Cloud Backup Costs - AWS S3 Glacier Deep Archive

Hi, I’ve been setting up my home TrueNAS 12 Core server to do a daily Cloud Sync to AWS S3 in the “Deep Archive” storage class. My idea was to have the lowest possible cost to have a cloud backup for my 3 TiB of files.

However, after two months of using this, I got a little bit overwhealmed with the actual bill.

My first month on AWS cost me around $52. The largest expenses were 312,077.000 S3 Glacier Deep Archive PutObject Requests ($15.6), 45,067,343.000 Requests-GDA-Tier2 ($18) and 3,258,245.000 Requests-Tier1 ($16)

I thought “It is probably the cost of the initial upload, it should get smaller”, but next month I got a $100 bill with 1,059,800.000 S3 Glacier Deep Archive PutObject Requests ($53), 42,571,946.000 Requests-GDA-Tier2 ($17) and 3,127,319.000 Requests-Tier1 ($15)

The largest cost are those “PutObject Requests” that I believe are still part of my initial upload. (I have a much lower cost on that on the current April bill), but I’m still finding the “Requests-GDA-Tier2” a bit high.

Are those “Requests-GDA-Tier2” happening when I’m checking for file changes (Cloud Sync) every day? Are there any backup recommendations to try to lower those recurrent costs? The Storage costs themselves are VERY cheap, but those request costs are really expensive!

Alternatively, if anyone here have any recommendations of a cheaper alternative to AWS S3, I would appreciate it. I was considering Backblaze B2, that would cost me $15 for storage. But I’m afraid I might also find some unexpected billing in their “transaction” costs. What are you people seeing as transaction costs on your daily backups with Backblaze?

Backblaze and CrashPlan are two good options that would be cheaper than AWS. I use both and haven’t seen any hidden costs.

Yes… Backblaze, Digital Ocean Spaces, and others rate limit the transactions instead of charging you transaction fees (you’re only allowed x transactions per minute, y per hour, z per day type of thing)…My suggestion for using Amazon Glacier as a “last resort” archive is to do a few tarballs instead of individual files to make significant savings on transaction fees.

Cloudflare R2 might be something to look out for when it comes out

So it isn’t the amount of data but the number of files that you are charged for? Or is it both?

AWS charges you for “transactions” on their S3 storage in addition to storage space. Listing objects (files) is a transaction. Putting (uploading) a file is a transaction. Copying is a transaction…

Hmmm… I see a lot of my company’s money going out the door. I know we use both AWS and Microsoft for backups, but not my area so not sure what we pay.

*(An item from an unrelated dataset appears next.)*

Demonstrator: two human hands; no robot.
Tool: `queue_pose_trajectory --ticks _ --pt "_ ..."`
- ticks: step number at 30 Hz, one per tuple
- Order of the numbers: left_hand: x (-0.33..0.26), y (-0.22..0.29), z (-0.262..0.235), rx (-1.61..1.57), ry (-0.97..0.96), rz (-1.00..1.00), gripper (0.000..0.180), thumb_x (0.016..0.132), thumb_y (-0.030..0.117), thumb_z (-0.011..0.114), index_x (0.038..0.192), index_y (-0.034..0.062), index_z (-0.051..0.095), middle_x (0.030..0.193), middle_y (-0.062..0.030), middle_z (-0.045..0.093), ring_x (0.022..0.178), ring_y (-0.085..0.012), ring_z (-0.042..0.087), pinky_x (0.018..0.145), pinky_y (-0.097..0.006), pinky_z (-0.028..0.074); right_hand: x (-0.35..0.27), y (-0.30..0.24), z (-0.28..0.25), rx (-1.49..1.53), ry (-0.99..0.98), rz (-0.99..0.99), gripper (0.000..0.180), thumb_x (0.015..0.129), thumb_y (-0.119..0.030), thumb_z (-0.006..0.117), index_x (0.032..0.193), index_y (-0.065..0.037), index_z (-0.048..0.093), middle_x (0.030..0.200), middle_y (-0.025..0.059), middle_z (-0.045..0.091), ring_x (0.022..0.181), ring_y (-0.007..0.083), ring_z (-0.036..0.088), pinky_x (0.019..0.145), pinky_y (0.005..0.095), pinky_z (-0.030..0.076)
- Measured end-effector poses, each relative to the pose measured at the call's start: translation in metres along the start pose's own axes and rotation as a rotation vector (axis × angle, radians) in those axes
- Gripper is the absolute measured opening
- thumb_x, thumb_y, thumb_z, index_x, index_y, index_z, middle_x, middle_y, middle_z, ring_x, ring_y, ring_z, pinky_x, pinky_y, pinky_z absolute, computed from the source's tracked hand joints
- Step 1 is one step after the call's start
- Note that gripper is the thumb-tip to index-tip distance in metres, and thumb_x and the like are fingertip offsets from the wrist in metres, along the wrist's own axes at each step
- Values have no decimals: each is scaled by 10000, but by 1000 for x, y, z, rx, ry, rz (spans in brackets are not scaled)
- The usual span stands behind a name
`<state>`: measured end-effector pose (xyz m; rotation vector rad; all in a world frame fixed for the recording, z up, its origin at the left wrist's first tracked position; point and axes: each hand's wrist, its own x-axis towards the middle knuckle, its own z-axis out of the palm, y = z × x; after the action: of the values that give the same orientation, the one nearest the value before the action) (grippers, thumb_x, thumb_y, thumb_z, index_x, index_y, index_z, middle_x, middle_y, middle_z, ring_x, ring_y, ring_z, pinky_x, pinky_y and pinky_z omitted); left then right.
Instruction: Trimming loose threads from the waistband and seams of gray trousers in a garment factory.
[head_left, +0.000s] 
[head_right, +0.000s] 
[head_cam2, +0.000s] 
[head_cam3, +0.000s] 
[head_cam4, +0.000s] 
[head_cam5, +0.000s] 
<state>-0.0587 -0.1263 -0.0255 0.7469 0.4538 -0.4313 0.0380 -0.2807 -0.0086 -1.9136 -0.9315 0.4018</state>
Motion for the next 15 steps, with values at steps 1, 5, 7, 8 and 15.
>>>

I’ve been told we have petabytes worth of MS storage as part of our contract, but for backups I think they charge extra to move the data. If anyone knows how the educational contracts work for MS, I’d love to know for those random discussions with that part of the college. Sometimes it pays to know what the limitations are when they say something can’t be done.

For places like my work, you’d think that just putting a large NAS in a couple of buildings would give enough “off site” storage to be mostly protected. And shouldn’t cost a lot either. Only concern would be that they are all “connected” but that could be handled as well. There would need to be a really large disaster to get all of our buildings destroyed. We have around a square mile of area, all with our own fibers and about 9 buildings on main campus, one more across the street and down a quarter mile (full building generator too, and fibers to a satellite campus several miles away on leased fiber. $50,000 a year would buy a lot of Truenas storage. An ethernet operated power switch could provide and cut power to an ethernet connection at the server to isolate it during non-use times to help prevent an attacker from gaining access. With the new network going in we could have minimum of 40gbps connection and I think as high as 100gbps so time would not be a large factor, and certainly a lot less time than our 1gbps internet upload could provide.

Or maybe I just don’t trust the cloud.